WHAT TO PRODUCE
All of the data is to be repeated verbatim.
#### DATASET EXCERPT ####
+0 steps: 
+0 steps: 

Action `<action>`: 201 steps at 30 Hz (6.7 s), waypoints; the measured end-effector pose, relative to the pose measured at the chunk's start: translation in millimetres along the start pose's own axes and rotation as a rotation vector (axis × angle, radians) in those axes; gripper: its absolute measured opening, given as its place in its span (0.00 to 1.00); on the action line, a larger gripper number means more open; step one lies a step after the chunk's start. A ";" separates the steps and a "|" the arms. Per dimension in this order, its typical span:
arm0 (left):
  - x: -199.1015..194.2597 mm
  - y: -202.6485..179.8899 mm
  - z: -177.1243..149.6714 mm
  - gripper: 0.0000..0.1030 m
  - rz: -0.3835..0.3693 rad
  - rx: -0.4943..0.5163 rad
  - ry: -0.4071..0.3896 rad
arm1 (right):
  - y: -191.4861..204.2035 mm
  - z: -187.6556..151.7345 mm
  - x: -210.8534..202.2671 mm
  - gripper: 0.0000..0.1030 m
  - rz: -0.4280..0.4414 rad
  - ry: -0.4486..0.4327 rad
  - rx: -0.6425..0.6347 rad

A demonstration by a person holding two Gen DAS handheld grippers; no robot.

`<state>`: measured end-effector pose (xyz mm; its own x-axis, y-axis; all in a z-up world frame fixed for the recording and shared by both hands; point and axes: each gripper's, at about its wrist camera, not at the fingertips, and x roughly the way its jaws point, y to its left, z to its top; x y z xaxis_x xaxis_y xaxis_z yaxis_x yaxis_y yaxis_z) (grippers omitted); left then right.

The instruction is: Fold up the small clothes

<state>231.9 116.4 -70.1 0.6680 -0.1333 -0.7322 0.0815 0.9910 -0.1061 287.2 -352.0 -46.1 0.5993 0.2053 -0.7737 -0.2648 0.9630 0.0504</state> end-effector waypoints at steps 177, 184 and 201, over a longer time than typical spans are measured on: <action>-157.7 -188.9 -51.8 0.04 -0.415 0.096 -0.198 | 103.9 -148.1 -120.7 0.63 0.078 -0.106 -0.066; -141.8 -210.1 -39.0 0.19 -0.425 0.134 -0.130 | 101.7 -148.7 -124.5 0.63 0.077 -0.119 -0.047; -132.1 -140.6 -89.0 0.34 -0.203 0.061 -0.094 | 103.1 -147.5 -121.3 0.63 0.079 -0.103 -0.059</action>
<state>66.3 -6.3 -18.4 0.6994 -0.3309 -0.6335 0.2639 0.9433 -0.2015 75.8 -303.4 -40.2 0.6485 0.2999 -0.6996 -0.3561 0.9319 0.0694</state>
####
ANSWER TO THE PROBLEM
+0 steps: 
+0 steps: 

Action `<action>`: 201 steps at 30 Hz (6.7 s), waypoints; the measured end-effector pose, relative to the pose measured at the chunk's start: translation in millimetres along the start pose's own axes and rotation as a rotation vector (axis × angle, radians) in those axes; gripper: its absolute measured opening, given as its place in its span (0.00 to 1.00); on the action line, a larger gripper number means more open; step one lies a step after the chunk's start. A ";" separates the steps and a "|" the arms. Per dimension in this order, its typical span:
arm0 (left):
  - x: -199.1015..194.2597 mm
  - y: -202.6485..179.8899 mm
  - z: -177.1243..149.6714 mm
  - gripper: 0.0000..0.1030 m
  - rz: -0.3835..0.3693 rad
  - rx: -0.4943..0.5163 rad
  - ry: -0.4071..0.3896 rad
arm1 (right):
  - y: -191.4861..204.2035 mm
  - z: -187.6556..151.7345 mm
  - x: -210.8534..202.2671 mm
  - gripper: 0.0000..0.1030 m
  - rz: -0.4280..0.4414 rad
  - ry: -0.4486..0.4327 rad
  - rx: -0.6425..0.6347 rad

A demonstration by a person holding two Gen DAS handheld grippers; no robot.

`<state>`: measured end-effector pose (xyz mm; its own x-axis, y-axis; all in a z-up world frame fixed for the recording and shared by both hands; point and axes: each gripper's, at about its wrist camera, not at the fingertips, and x roughly the way its jaws point, y to its left, z to its top; x y z xaxis_x xaxis_y xaxis_z yaxis_x yaxis_y yaxis_z) (grippers omitted); left then right.

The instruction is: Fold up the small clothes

<state>231.9 116.4 -70.1 0.6680 -0.1333 -0.7322 0.0815 0.9910 -0.1061 287.2 -352.0 -46.1 0.5993 0.2053 -0.7737 -0.2648 0.9630 0.0504</state> end-effector waypoints at steps 177, 184 and 201, over a longer time than typical spans are measured on: <action>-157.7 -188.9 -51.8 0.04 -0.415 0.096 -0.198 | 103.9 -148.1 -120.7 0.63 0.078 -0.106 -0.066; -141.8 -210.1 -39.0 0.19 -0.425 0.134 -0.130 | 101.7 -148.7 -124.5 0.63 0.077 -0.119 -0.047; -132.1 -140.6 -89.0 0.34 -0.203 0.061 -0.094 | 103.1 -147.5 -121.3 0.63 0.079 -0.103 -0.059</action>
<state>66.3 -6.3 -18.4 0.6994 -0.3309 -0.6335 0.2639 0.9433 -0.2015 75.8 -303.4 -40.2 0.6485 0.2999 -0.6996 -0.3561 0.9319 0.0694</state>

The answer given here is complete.